Мистификация «Последний из свойственников Иоанны Дарк» преподнесена Пушкиным как перепечатка из Morning Chronicle. Что же говорит английский журналист о переписке между Дюлисом и Вольтером? Заметим сразу – никто иной, как англичане казнили Жанну д'Арк, но это нисколько не смущает журналиста, поскольку,
варварство англичан может еще быть извинено предрассудками века, ожесточением оскорбленной народной гордости, которая искренно приписала действию нечистой силы подвиги юной пастушки. Спрашивается, чем извинить малодушную неблагодарность французов? Конечно, не страхом диавола, которого исстари они не боялись[354].
Что это как не откровенная ирония: англичанин оправдывается тем, в чем безоговорочно отказывает французам – наивной верой в потусторонние силы? Сам слог, каким изъясняется журналист - «подвиги юной пастушки» - выставляет его в ироническом свете?
Или вот еще:
По крайней мере мы хоть что-нибудь да сделали для памяти славной девы; наш лауреат посвятил ей первые девственные порывы своего (еще не купленного) вдохновения[355].
Здесь поэт проходится не столько по «девственным порывам» английского поэта Р.Саути, сначала написавшего поэму «Жанна Дарк», а затем превратившегося в послушный рупор власти, сколько по журналисту, способному гордиться столь сомнительным примером. Но апофеозом иронии становится его «критика» Вольтера:
что же сделал из того Вольтер, сей достойный представитель своего народа? Раз в жизни случилось ему быть истинно поэтом, и вот на что употребляет он вдохновение! Он сатаническим дыханием раздувает искры, тлевшие в пепле мученического костра, и, как пьяный дикарь, пляшет около своего потешного огня. Он, как римский палач, присовокупляет поругание к смертным мучениям девы.
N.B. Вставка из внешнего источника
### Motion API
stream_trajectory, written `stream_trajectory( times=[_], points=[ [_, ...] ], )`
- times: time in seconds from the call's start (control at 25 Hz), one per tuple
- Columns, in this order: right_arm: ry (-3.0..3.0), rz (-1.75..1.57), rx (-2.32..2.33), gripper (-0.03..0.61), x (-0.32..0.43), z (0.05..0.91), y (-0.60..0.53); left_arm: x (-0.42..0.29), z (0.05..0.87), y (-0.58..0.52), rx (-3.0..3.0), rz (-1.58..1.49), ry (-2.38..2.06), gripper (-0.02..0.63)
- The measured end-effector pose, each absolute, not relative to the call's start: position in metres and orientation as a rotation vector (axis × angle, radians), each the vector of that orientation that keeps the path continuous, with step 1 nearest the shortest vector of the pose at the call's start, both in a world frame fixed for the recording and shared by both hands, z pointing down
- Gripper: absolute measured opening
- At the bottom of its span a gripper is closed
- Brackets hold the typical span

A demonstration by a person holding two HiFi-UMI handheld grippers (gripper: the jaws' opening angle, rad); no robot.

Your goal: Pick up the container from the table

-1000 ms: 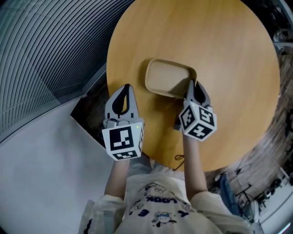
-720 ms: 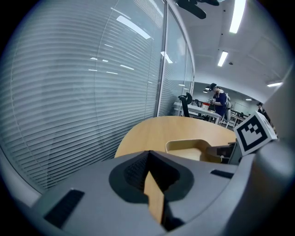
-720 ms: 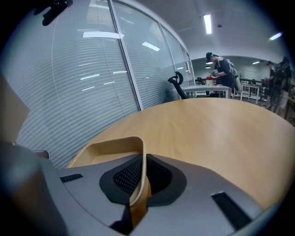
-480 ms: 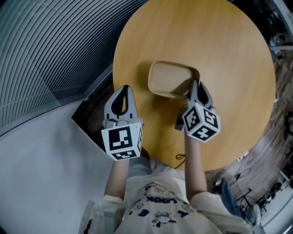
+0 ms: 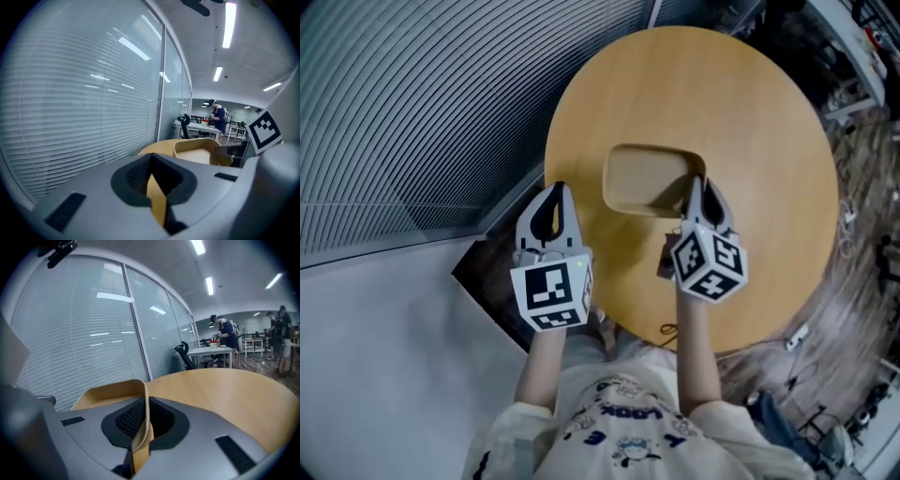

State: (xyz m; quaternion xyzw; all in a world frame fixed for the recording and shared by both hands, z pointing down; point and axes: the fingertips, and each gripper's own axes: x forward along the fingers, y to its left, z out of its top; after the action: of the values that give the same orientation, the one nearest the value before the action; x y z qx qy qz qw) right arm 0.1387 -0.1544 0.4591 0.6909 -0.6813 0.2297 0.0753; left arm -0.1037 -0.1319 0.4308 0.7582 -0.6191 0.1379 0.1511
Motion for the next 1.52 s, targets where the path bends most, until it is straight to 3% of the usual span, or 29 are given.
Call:
stream_trajectory(
  times=[0.6,1.52],
  points=[
    [-2.172,0.472,2.181,0.017,0.147,0.315,-0.124,-0.094,0.290,-0.120,2.342,0.209,-1.873,0.002],
    [-2.271,0.285,2.221,0.017,0.132,0.247,-0.088,-0.105,0.233,-0.088,2.404,0.083,-1.933,0.002]
  ],
)
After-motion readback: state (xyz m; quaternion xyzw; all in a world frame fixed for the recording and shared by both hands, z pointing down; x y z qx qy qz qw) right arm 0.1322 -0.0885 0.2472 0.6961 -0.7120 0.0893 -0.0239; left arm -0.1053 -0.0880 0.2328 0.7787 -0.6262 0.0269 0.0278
Поэма лауреата не стоит, конечно, поэмы Вольтера в отношении силы вымысла, но творение Соуте подвиг честного человека и плод благородного восторга[356].
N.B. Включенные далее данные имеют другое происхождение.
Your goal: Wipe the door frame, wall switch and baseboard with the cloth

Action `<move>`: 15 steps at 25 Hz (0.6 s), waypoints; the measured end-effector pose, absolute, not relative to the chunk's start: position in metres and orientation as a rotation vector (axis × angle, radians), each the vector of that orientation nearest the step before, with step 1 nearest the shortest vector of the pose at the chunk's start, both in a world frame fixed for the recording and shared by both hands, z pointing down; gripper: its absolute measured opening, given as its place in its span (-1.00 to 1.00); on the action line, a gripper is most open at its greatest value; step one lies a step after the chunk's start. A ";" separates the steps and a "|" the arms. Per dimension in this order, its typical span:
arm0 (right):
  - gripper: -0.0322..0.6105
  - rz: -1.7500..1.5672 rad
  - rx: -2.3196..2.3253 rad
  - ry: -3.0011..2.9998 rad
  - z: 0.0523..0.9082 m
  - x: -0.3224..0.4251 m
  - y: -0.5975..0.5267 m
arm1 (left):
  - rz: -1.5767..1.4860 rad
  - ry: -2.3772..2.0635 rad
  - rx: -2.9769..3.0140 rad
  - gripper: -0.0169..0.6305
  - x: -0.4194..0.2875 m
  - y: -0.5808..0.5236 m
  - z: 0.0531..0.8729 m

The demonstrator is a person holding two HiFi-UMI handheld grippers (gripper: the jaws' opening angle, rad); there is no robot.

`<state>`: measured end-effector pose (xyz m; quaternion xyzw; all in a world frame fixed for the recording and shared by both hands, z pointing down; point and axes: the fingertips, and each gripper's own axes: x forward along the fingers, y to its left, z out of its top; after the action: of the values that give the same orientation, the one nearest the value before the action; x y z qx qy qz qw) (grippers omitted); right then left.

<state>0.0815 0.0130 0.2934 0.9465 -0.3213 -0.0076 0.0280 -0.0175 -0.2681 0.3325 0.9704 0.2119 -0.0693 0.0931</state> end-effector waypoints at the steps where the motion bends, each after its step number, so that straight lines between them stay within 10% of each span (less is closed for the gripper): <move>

Если отнестись к этой тираде серьезно, то получится, что Пушкин предвосхитил Белинского в его борьбе за первенство ума над талантом, поставив утилитарный интерес выше художественной правды?! И тогда совсем невозможно будет понять концовку «литературной шутки»:
Никто не вздумал заступиться за честь своего отечества; и вызов доброго и честного Дюлиса, если бы стал тогда известен, возбудил бы неистощимый хохот не только в философических гостиных …но и в старинных залах…. Жалкий век! жалкий народ![357].